It is only during the early days of winter moments such as these exist. When clouds hide what’s left of the afternoon light and snow falls like a sheet over a sleeping body.
And the house becomes quiet this time of day, this time of year. All warm and dimly lit with books stacked high and cats curled tight.
So when I read it, everything felt just as it should be. Like the words had been saved for this particular moment:
He will come in His own time, and when you least expect it. Hope in Him more than ever; thank Him with me for the favors He does you, particularly the fortitude and patience which He gives you in your afflictions. It is a plain mark of the care He takes of you. Comfort yourself, then, with Him, and give thanks for all. (Brother Lawrence)
I hovered over the words, read each one slowly, again and again.

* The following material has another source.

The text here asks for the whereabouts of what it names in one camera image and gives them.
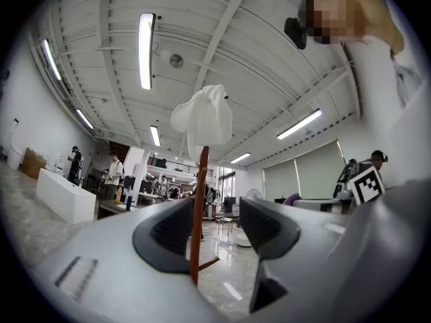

Here, I thought, is the greatest blessing we could ever receive and perhaps our biggest challenge too. Because how do you respond to such steadfast love?
But God, I suspect, is more easily satisfied than us, for he knows how we were made, he remembers that we are dust.
And a few pages later, there is this:
Let us make way for grace; let us redeem the lost time, for perhaps we have but little left.
It comes to me fast and without any fuss and I hesitate at how simple it is:
We respond to grace by making room for grace, here, in the present moment, by giving thanks.
I almost wish I had more to add, an insight of my own but no, this is more than enough.